Nunes-Ueno and his colleagues aren't the first to ask those sorts of question. Several public agencies across America have adopted a similar set of principles to guide their work, including the Pittsburgh Department of Mobility and Infrastructure and the Los Angeles Department of Transportation, each of which has written its own version of the "bill of rights." And voters in New York State recently amended the constitution to mandate that “each person shall have a right to clean air and water, and a healthful environment.”

Those promising efforts, though aren't actually binding legal standards — and they don't give road users grounds to hold leaders accountable when their rights are denied.

The closest model for an actual legal right to mobility might come from Mexico, which amended its national constitution in late 2020 to make it clear that "every person has the right to mobility under conditions of safety, accessibility, efficiency, sustainability, quality, inclusion and equality." The country's Chamber of Deputies is still debating the details of an accompanying "General Mobility Law" which will define the government's actual responsibilities for guaranteeing that new entitlement, but proponents are hopeful it will lay the foundation for a revolution in Mexican transportation policy — including which types of projects are first in line for public funding.

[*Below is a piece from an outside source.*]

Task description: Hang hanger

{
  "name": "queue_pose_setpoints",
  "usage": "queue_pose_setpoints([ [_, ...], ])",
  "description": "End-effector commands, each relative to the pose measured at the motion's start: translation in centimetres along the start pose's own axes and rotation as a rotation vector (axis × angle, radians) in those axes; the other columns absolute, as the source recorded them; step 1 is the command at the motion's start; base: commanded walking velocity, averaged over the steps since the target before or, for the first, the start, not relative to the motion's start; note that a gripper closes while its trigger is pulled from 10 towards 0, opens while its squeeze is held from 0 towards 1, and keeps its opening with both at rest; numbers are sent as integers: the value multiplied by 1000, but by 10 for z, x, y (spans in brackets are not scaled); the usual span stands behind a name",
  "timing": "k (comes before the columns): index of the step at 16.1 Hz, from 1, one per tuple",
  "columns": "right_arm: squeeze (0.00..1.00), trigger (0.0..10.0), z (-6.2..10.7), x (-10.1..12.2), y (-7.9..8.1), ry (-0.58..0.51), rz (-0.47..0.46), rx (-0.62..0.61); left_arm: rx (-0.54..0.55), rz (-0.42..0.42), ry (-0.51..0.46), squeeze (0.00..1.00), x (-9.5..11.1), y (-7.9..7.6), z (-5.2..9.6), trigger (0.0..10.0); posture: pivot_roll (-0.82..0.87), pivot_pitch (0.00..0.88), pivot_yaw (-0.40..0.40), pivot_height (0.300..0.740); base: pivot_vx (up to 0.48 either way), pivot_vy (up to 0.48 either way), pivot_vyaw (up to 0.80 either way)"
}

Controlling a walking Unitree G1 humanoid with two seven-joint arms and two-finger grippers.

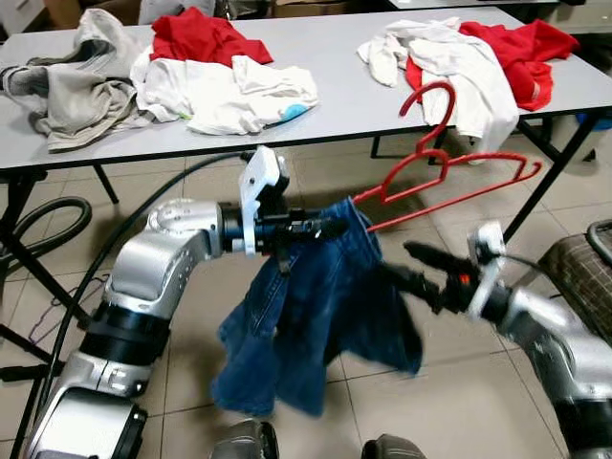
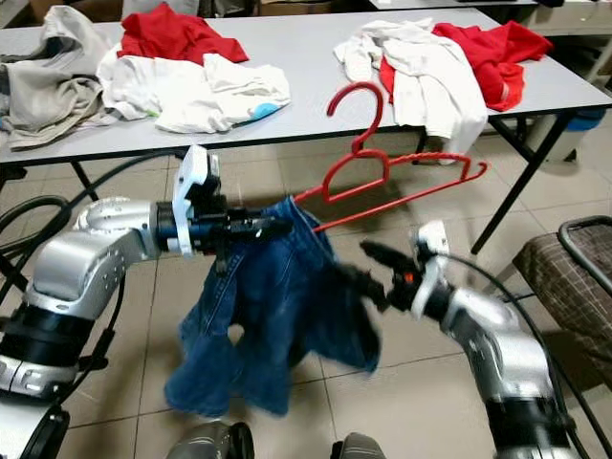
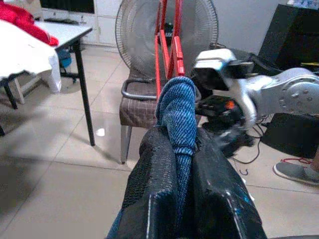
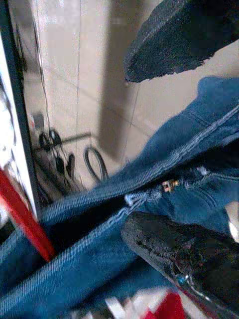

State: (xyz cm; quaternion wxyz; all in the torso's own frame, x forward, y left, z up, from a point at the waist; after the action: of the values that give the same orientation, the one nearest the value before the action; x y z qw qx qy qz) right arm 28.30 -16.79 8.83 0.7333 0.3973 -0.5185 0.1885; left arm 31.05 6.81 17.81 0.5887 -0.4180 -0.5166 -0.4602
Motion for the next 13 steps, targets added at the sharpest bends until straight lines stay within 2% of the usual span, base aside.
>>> queue_pose_setpoints([
  [1, 0, 10000, 2, 10, 6, -33, 24, 35, -3, -25, -24, 0, 9, 0, 0, 0, -159, 0, 37, 740, 0, 0, 0],
  [4, 0, 10000, 3, 18, 0, -93, -2, 1, -92, -4, -54, 0, 15, -11, 2, 0, -165, 0, 46, 740, 0, 0, 0],
  [6, 0, 10000, 2, 20, 2, -99, -3, 17, -123, -3, -47, 0, 15, -12, 2, 0, -165, 0, 48, 740, 0, 0, 0],
  [13, 0, 10000, -9, 8, 4, -31, 1, 36, -138, -36, -42, 0, 21, -9, -6, 0, -163, 0, 51, 740, 0, 0, 0],
])
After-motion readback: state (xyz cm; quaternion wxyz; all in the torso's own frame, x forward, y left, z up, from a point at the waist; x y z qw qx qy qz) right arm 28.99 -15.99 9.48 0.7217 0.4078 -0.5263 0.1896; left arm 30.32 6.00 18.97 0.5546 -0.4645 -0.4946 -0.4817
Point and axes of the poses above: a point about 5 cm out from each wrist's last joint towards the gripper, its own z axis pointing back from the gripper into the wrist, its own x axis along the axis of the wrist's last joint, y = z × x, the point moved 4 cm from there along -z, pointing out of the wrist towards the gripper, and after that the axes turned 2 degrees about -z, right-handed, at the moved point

"Ideally, the infrastructure for cars should only be financed by general taxes in [only] exceptional [cases], and be limited...to other schemes, such as the payment of tenure, charges to congestion, derivatives of parking meters and fees that motorists pay directly," wrote Mexico City politician Vidal Llerenas Morales in a recent op-ed. "In this sense, the new law lays the foundations for new financing schemes."

In the absence of similar policy in the United States, some forward-thinking American transportation agencies' are using their discretionary power to de-prioritize car-focused projects — though those powers are often limited. Even the current US DOT has won plaudits from advocates for putting people-centered projects first in the handful of competitive grant programs it controls, as well as issuing new guidelines urging states to spend their formula grants on sustainable transportation in service of the agency's new Vision Zero goal. But those grant programs are dwarfed by the unrestricted funds that states can use on whatever projects they wish, even if they infringe upon the mobility of vulnerable groups — and those guidelines can all too easily be ignored, even when they come from the highest transportation office in the land.

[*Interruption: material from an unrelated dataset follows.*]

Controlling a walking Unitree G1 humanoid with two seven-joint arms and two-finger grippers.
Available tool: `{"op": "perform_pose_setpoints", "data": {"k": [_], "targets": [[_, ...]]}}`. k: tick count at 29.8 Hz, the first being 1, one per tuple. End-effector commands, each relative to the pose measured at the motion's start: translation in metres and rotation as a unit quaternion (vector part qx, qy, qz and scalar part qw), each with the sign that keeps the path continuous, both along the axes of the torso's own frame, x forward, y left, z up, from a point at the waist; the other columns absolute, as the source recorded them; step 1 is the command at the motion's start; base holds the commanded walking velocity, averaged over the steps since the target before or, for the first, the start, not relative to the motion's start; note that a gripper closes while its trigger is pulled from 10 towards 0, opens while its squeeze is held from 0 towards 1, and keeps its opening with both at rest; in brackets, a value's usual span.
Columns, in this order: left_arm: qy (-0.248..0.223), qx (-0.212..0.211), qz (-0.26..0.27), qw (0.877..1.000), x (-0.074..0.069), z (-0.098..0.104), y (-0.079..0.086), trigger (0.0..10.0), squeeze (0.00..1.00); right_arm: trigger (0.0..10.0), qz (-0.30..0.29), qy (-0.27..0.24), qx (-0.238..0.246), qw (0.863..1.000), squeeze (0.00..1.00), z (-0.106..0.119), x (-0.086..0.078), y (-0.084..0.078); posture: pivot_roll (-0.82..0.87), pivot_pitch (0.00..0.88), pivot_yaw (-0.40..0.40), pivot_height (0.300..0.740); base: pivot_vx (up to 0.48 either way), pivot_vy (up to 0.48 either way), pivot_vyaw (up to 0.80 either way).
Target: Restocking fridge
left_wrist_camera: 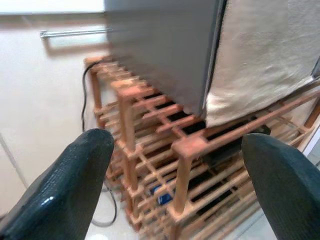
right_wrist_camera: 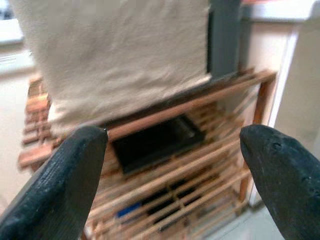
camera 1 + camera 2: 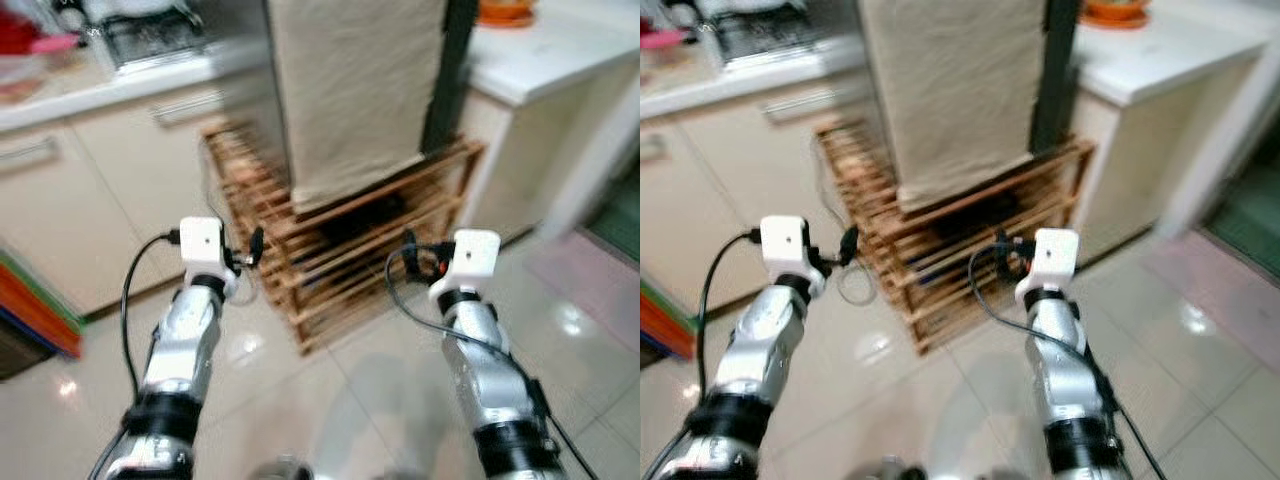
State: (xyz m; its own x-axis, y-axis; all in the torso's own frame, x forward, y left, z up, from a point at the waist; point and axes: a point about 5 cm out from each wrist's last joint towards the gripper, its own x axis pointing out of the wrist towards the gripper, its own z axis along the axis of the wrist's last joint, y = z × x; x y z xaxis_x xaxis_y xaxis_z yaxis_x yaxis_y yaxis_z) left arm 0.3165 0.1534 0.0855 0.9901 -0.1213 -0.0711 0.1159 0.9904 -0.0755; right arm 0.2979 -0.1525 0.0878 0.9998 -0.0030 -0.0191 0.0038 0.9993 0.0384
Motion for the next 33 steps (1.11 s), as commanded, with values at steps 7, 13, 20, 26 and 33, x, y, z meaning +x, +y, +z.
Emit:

As America waits for the kind of national reforms that would transform safe, sustainable, and dignified mobility into a wide-reaching human right, state and local efforts like Washington's might be the country's strongest hope to move the needle — but only if they're backed up by real policy.

"This is just the first step," added Nunes-Ueno. "What's more important than the bill of rights being symbolically adopted [is] for us to create the tools and analysis that show where our rights are being trampled. When communities are driving the solutions and making sure that their rights are met, policy comes out of that — and change comes out of that."